___ EXERCISE DATA ___

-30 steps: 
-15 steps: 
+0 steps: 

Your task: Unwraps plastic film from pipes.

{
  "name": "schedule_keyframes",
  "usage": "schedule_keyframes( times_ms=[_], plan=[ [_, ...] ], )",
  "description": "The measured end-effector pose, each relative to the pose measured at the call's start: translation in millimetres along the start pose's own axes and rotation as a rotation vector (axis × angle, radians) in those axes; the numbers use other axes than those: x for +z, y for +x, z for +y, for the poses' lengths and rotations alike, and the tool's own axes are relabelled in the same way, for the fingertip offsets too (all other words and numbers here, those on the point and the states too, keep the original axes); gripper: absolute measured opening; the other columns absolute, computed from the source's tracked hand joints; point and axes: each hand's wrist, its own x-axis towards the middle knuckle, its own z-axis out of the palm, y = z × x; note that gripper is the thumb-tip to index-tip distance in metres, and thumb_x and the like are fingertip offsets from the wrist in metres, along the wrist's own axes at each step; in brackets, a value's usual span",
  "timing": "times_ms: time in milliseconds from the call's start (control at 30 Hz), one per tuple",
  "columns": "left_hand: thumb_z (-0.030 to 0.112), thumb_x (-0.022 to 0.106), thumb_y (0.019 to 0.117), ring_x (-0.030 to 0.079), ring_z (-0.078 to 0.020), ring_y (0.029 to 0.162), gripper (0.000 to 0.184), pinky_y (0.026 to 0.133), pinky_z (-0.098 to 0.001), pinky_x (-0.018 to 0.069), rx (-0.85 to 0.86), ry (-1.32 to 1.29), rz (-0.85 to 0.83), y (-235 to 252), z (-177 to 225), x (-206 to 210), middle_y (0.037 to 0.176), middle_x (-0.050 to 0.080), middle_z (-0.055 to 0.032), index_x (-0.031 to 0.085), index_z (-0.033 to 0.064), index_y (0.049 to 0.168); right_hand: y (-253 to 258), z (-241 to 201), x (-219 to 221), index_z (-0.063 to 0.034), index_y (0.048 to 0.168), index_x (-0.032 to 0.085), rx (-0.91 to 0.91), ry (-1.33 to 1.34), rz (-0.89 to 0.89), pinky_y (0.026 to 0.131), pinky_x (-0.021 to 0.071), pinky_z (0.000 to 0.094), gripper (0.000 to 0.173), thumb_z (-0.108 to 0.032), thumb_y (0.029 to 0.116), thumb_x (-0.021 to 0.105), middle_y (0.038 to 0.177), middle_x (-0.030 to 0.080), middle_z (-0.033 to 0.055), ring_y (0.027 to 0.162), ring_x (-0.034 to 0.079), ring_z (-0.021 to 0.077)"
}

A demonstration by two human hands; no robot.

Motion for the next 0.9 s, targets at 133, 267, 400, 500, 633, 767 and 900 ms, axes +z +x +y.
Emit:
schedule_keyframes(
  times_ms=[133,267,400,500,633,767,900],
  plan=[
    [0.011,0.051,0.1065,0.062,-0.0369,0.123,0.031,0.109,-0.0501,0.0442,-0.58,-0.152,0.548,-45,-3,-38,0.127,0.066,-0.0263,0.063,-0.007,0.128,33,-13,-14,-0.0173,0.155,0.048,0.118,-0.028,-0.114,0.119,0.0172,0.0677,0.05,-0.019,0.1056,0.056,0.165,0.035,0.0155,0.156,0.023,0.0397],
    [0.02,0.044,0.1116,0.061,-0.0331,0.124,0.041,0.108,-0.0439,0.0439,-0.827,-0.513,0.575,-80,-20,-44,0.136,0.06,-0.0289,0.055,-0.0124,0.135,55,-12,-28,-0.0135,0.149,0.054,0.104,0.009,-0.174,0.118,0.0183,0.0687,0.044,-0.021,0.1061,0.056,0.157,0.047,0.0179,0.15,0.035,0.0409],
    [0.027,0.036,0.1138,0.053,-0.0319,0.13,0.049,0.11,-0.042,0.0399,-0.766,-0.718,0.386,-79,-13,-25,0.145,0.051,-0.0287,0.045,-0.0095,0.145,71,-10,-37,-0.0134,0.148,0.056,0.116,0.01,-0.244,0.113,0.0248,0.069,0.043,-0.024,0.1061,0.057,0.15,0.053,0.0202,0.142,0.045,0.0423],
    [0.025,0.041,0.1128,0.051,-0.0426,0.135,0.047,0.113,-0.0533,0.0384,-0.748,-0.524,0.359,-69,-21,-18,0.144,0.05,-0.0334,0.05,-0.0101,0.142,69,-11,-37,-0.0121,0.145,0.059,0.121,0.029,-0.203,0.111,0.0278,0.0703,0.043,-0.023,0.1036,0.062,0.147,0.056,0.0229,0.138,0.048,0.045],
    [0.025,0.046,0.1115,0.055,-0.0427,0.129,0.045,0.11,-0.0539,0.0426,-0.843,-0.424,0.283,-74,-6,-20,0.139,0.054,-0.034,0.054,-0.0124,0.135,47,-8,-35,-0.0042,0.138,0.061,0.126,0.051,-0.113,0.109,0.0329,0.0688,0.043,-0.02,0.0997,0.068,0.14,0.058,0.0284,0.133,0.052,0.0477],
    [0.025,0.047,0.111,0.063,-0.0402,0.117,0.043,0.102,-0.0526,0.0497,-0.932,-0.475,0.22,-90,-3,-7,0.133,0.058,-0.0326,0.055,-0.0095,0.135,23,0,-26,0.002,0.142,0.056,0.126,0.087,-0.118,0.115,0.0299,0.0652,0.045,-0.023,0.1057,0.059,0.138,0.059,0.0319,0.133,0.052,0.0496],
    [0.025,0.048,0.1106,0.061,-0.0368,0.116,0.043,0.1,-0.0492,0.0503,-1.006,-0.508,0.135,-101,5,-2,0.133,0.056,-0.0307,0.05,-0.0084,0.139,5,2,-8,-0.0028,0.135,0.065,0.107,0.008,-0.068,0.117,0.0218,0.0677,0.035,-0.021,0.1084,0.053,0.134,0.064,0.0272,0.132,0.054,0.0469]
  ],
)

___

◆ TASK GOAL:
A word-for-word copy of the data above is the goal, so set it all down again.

◆ TASK RESPONSE:
-30 steps: 
-15 steps: 
+0 steps: 

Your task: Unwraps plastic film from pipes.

{
  "name": "schedule_keyframes",
  "usage": "schedule_keyframes( times_ms=[_], plan=[ [_, ...] ], )",
  "description": "The measured end-effector pose, each relative to the pose measured at the call's start: translation in millimetres along the start pose's own axes and rotation as a rotation vector (axis × angle, radians) in those axes; the numbers use other axes than those: x for +z, y for +x, z for +y, for the poses' lengths and rotations alike, and the tool's own axes are relabelled in the same way, for the fingertip offsets too (all other words and numbers here, those on the point and the states too, keep the original axes); gripper: absolute measured opening; the other columns absolute, computed from the source's tracked hand joints; point and axes: each hand's wrist, its own x-axis towards the middle knuckle, its own z-axis out of the palm, y = z × x; note that gripper is the thumb-tip to index-tip distance in metres, and thumb_x and the like are fingertip offsets from the wrist in metres, along the wrist's own axes at each step; in brackets, a value's usual span",
  "timing": "times_ms: time in milliseconds from the call's start (control at 30 Hz), one per tuple",
  "columns": "left_hand: thumb_z (-0.030 to 0.112), thumb_x (-0.022 to 0.106), thumb_y (0.019 to 0.117), ring_x (-0.030 to 0.079), ring_z (-0.078 to 0.020), ring_y (0.029 to 0.162), gripper (0.000 to 0.184), pinky_y (0.026 to 0.133), pinky_z (-0.098 to 0.001), pinky_x (-0.018 to 0.069), rx (-0.85 to 0.86), ry (-1.32 to 1.29), rz (-0.85 to 0.83), y (-235 to 252), z (-177 to 225), x (-206 to 210), middle_y (0.037 to 0.176), middle_x (-0.050 to 0.080), middle_z (-0.055 to 0.032), index_x (-0.031 to 0.085), index_z (-0.033 to 0.064), index_y (0.049 to 0.168); right_hand: y (-253 to 258), z (-241 to 201), x (-219 to 221), index_z (-0.063 to 0.034), index_y (0.048 to 0.168), index_x (-0.032 to 0.085), rx (-0.91 to 0.91), ry (-1.33 to 1.34), rz (-0.89 to 0.89), pinky_y (0.026 to 0.131), pinky_x (-0.021 to 0.071), pinky_z (0.000 to 0.094), gripper (0.000 to 0.173), thumb_z (-0.108 to 0.032), thumb_y (0.029 to 0.116), thumb_x (-0.021 to 0.105), middle_y (0.038 to 0.177), middle_x (-0.030 to 0.080), middle_z (-0.033 to 0.055), ring_y (0.027 to 0.162), ring_x (-0.034 to 0.079), ring_z (-0.021 to 0.077)"
}

A demonstration by two human hands; no robot.

Motion for the next 0.9 s, targets at 133, 267, 400, 500, 633, 767 and 900 ms, axes +z +x +y.
Emit:
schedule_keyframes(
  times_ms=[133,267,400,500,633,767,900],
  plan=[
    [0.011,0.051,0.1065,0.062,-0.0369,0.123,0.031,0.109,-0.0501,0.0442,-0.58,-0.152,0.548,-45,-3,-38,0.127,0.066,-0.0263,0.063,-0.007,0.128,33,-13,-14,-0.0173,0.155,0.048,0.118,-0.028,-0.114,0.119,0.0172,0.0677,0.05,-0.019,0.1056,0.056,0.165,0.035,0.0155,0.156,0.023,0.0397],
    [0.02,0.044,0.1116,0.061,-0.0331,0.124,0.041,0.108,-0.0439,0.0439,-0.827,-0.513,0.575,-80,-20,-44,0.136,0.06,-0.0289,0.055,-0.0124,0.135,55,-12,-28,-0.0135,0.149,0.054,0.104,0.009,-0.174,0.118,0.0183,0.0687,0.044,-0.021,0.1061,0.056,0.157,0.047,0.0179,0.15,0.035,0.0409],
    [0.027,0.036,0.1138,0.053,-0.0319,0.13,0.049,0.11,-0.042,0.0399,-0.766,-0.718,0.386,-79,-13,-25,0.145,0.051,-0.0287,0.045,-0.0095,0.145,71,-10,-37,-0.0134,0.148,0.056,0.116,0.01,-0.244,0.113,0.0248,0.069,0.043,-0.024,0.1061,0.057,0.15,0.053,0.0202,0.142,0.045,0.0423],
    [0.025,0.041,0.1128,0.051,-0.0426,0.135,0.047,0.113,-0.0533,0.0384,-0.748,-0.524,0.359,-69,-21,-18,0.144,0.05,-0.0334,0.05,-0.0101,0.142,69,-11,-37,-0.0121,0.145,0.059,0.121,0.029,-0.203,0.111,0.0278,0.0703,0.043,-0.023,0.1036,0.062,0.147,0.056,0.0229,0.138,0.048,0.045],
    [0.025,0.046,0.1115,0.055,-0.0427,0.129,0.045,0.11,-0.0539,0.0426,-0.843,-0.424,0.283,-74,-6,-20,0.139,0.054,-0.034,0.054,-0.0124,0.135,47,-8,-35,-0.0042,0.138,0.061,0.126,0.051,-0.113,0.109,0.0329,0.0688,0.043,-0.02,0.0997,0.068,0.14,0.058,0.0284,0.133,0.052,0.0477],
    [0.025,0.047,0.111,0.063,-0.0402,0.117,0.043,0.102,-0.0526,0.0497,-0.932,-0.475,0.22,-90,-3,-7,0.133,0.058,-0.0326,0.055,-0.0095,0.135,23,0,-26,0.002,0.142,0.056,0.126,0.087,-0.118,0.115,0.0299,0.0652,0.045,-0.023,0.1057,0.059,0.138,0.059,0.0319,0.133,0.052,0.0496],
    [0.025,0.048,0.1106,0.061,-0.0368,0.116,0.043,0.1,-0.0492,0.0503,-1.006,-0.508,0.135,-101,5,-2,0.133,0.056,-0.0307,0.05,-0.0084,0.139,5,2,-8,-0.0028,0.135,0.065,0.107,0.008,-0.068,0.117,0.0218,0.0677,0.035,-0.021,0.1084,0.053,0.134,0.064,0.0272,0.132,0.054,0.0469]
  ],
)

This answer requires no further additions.